• Task description: Find "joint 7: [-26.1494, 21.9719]" and "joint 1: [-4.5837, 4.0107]" in the records below. Copy the lines holding them and every line between, exactly, and no others.

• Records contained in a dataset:
——
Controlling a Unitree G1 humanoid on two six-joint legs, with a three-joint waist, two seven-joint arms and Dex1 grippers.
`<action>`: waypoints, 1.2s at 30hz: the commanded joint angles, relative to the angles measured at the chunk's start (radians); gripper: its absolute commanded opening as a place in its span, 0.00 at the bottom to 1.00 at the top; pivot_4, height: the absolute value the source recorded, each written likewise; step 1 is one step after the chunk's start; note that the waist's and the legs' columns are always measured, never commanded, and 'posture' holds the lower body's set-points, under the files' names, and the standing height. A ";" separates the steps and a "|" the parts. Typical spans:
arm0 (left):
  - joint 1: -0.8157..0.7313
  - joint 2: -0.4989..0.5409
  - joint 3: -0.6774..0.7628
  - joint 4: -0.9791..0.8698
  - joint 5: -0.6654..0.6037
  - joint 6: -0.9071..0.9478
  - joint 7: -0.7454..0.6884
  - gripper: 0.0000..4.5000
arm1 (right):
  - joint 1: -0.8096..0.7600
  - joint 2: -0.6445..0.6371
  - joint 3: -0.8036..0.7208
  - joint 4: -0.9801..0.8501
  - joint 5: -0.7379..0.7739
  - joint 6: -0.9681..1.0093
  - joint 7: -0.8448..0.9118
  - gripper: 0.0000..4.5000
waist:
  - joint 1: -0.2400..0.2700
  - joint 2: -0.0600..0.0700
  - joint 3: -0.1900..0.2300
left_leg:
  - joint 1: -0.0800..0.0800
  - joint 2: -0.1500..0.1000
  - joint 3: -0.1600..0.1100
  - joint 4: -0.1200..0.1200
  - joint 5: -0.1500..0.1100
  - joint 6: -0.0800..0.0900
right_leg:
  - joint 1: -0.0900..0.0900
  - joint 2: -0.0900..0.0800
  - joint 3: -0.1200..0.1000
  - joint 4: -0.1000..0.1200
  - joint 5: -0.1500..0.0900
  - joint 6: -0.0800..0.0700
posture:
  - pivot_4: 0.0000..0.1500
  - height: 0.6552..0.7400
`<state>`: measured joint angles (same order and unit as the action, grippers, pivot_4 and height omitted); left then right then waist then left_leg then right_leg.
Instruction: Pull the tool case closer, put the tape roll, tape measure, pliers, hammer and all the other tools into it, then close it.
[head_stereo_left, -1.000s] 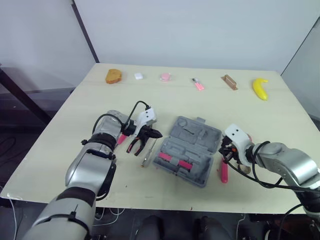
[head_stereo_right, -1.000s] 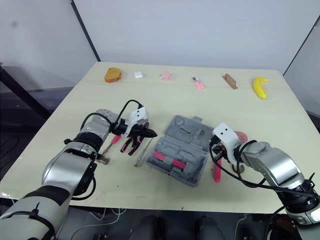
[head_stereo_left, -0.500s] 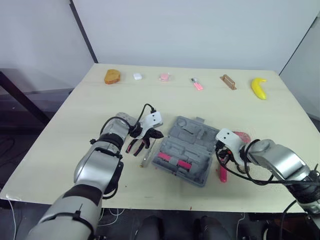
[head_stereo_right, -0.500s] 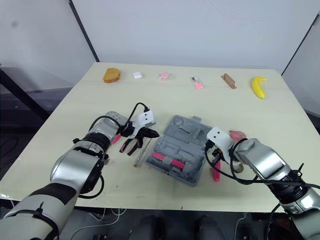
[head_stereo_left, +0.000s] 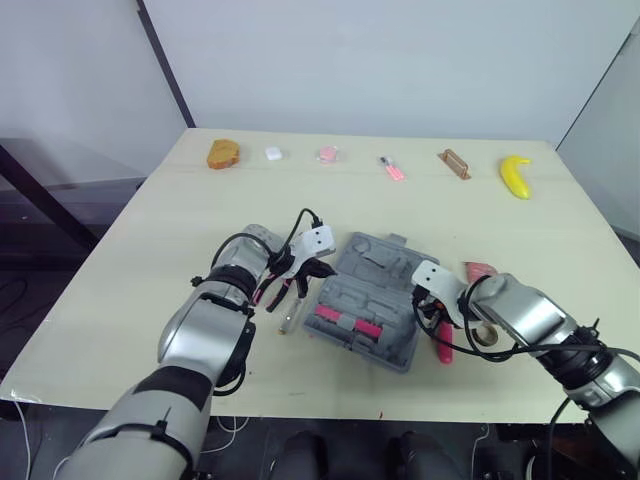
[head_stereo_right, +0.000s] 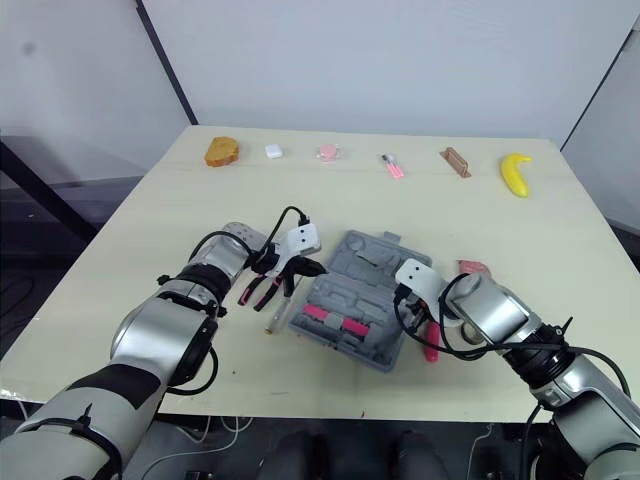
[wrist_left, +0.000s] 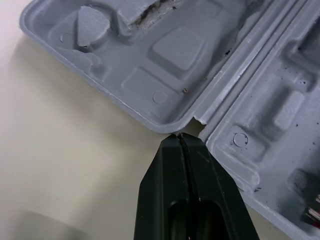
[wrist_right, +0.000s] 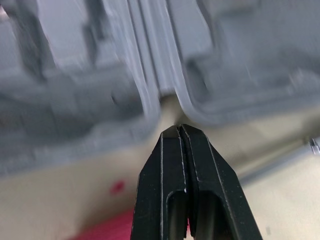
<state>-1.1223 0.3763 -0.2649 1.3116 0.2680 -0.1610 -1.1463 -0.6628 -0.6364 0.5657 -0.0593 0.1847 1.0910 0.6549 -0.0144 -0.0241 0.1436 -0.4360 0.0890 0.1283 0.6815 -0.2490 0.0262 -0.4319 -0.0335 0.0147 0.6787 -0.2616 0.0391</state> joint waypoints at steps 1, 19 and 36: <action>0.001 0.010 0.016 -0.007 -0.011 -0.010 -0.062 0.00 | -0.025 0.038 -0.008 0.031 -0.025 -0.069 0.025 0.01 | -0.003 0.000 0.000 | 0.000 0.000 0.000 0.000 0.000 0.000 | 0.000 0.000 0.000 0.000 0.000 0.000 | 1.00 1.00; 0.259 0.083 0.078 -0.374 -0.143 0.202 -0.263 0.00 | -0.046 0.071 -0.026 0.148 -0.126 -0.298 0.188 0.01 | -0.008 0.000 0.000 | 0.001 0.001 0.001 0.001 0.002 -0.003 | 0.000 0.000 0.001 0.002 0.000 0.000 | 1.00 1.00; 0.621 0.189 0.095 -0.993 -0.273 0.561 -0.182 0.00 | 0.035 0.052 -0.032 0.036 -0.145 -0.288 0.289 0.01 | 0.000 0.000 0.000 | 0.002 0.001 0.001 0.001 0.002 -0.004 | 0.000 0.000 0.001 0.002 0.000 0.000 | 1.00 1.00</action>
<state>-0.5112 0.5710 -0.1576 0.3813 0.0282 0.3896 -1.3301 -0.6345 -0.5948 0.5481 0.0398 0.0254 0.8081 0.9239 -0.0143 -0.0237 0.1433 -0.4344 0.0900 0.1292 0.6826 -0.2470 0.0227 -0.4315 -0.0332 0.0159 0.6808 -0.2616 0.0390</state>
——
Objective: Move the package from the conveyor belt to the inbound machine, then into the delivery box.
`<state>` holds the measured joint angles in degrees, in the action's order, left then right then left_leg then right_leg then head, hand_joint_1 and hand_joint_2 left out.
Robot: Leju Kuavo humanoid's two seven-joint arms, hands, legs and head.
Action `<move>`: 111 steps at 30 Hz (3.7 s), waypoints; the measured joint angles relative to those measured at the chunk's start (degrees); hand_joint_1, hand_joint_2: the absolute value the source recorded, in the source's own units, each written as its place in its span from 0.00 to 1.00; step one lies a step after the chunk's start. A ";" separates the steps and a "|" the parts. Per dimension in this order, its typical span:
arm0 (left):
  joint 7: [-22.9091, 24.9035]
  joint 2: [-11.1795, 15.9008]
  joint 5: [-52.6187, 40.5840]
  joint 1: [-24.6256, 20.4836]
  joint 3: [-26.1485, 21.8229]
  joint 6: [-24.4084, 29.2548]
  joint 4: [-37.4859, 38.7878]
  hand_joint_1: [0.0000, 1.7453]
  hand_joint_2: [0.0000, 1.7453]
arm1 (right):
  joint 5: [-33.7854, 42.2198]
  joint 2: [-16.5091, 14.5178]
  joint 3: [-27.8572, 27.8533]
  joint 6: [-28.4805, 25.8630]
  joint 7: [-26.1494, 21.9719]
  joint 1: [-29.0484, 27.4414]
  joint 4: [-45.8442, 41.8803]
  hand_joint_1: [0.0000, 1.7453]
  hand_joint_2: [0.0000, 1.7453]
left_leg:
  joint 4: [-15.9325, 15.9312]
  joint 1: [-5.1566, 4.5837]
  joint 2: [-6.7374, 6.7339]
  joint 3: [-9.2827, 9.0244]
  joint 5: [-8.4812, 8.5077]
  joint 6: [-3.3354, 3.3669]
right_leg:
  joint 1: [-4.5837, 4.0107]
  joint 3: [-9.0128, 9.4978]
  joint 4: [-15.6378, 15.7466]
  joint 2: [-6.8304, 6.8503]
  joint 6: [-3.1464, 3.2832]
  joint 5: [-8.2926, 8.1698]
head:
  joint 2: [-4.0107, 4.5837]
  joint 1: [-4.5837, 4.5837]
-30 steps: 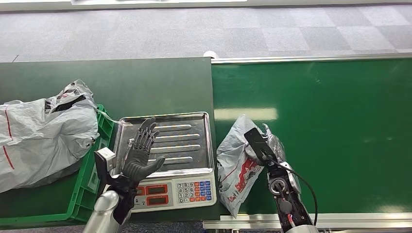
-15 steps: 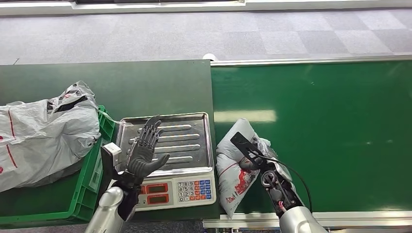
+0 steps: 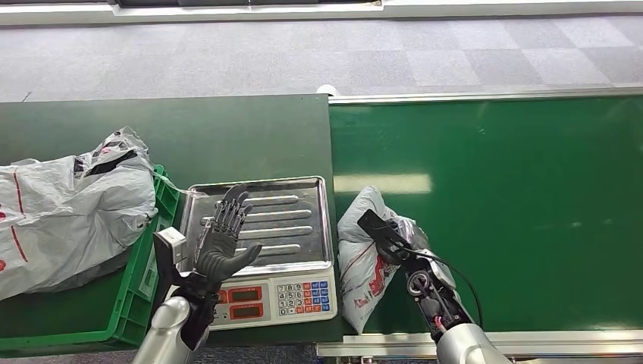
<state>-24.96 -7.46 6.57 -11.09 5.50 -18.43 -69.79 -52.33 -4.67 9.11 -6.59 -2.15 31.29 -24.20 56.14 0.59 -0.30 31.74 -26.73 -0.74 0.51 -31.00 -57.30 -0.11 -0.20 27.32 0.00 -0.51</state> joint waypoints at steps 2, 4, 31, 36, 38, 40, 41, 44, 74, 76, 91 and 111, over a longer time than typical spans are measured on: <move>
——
• Result for this task:
  joint 7: [-26.1494, 21.9719]
  joint 1: [-29.0484, 27.4414]
  joint 4: [-45.8442, 41.8803]
  hand_joint_1: [0.0000, 1.7453]
  hand_joint_2: [0.0000, 1.7453]
left_leg:
  joint 4: [-15.9325, 15.9312]
  joint 1: [-5.1566, 4.5837]
  joint 2: [-6.7374, 6.7339]
  joint 3: [-9.2827, 9.0244]
  joint 5: [-8.4812, 8.5077]
  joint 6: [-3.3354, 3.3669]
right_leg:
  joint 1: [-4.5837, 4.0107]

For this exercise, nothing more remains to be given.